Je pris la pièce au bout de mes doigts en la faisant bien remarquer par l’assemblée, puis feignant de l’envoyer vers le Marabout, je la fis disparaître en disant passe.
Mon homme ouvrit la main, et n’y trouvant rien, il se contenta de hausser les épaules, comme pour me dire: «Tu vois que je te l’avais dit.»
Je savais bien que la pièce n’y était pas. Mais il importait de détourner pour un instant l’attention du Marabout de sa ceinture, et c’est pour cela que j’avais fait cette feinte.
—Cela ne m’étonne pas, lui dis-je, car j’ai lancé la pièce avec tant de force qu’elle a traversé ta main et qu’elle est tombée dans ta ceinture. Craignant de casser ta montre par le choc, je l’ai fait venir à moi; la voici.» Et je la lui montrai au bout de mes doigts.
Le Marabout porta vivement la main à sa ceinture pour s’assurer de la vérité, et demeura stupéfait en n’y trouvant plus que la pièce de cinq francs annoncée.
Les assistants furent émerveillés; toutefois quelques-uns d’entre eux faisaient rouler les grains de leur chapelet avec une vivacité qui témoignait d’une certaine agitation de leur esprit; le Marabout fronçait le sourcil sans mot dire; je vis qu’il machinait quelque mauvais tour.

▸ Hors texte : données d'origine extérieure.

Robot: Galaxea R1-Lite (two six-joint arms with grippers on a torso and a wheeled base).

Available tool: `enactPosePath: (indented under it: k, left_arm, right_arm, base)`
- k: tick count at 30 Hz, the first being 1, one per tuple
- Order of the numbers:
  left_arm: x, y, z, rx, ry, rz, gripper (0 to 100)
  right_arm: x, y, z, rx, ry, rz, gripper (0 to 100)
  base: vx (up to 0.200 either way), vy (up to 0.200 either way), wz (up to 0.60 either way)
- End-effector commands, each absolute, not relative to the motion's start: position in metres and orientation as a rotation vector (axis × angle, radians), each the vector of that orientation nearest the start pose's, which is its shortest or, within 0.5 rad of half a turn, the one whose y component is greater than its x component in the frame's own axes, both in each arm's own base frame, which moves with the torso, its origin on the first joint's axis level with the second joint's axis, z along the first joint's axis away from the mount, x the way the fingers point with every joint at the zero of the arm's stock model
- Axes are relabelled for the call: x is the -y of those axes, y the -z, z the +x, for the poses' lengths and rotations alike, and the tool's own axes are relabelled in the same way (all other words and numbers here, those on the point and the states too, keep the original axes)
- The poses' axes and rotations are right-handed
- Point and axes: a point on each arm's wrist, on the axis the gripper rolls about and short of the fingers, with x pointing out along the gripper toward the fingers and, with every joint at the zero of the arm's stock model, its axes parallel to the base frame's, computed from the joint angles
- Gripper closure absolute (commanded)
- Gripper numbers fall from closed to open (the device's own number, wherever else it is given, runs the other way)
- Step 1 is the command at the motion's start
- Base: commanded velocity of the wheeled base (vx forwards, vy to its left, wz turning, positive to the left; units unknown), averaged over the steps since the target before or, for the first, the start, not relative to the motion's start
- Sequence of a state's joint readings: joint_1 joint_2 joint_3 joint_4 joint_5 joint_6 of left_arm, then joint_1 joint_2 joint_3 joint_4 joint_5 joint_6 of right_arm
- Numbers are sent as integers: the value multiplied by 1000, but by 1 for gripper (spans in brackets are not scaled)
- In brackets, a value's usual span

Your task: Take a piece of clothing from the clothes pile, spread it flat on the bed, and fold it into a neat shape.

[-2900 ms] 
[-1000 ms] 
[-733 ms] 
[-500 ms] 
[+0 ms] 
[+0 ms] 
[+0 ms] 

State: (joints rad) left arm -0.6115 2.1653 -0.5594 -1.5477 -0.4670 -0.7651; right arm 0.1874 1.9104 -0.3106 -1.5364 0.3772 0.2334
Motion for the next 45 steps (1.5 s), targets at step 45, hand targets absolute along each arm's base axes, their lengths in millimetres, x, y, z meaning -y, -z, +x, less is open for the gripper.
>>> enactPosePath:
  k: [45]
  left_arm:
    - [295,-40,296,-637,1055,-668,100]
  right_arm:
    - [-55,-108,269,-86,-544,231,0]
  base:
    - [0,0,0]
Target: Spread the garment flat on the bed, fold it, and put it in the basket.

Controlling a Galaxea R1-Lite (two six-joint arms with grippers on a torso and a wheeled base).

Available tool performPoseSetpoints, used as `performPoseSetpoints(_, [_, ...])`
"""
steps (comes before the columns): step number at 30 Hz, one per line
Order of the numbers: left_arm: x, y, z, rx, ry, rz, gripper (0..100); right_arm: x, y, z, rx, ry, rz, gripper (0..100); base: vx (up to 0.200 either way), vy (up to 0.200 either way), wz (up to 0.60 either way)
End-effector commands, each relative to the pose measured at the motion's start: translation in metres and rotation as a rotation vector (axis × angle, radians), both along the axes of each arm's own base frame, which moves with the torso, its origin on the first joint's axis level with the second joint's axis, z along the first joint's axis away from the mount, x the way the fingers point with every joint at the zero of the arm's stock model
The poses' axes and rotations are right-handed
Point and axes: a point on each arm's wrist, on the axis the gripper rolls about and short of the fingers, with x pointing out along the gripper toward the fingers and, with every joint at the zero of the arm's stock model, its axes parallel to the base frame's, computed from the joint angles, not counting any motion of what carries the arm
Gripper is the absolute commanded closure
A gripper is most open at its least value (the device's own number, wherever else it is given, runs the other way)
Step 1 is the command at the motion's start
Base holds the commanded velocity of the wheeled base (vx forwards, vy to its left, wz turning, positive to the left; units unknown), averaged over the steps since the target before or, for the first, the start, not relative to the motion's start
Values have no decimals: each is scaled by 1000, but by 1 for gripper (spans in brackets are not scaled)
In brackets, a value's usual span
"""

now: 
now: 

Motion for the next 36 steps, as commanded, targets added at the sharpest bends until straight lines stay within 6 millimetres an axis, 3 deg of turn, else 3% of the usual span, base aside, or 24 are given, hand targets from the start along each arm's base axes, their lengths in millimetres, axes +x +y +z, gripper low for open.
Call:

—Je crois maintenant à ton pouvoir surnaturel, me dit-il, tu es un véritable sorcier; aussi j’espère que tu ne craindras pas de répéter ici un tour que tu as fait sur ton théâtre. «Et me présentant deux pistolets qu’il tenait cachés sous son burnous: «Tiens, choisis une de ces armes, nous allons la charger, et je tirerai sur toi. Tu n’as rien à craindre puisque tu sais parer les coups.»
J’avoue que je fus un instant interdit. Je cherchais un subterfuge et je n’en trouvais pas. Tous les yeux étaient fixés sur moi, et l’on attendait une réponse.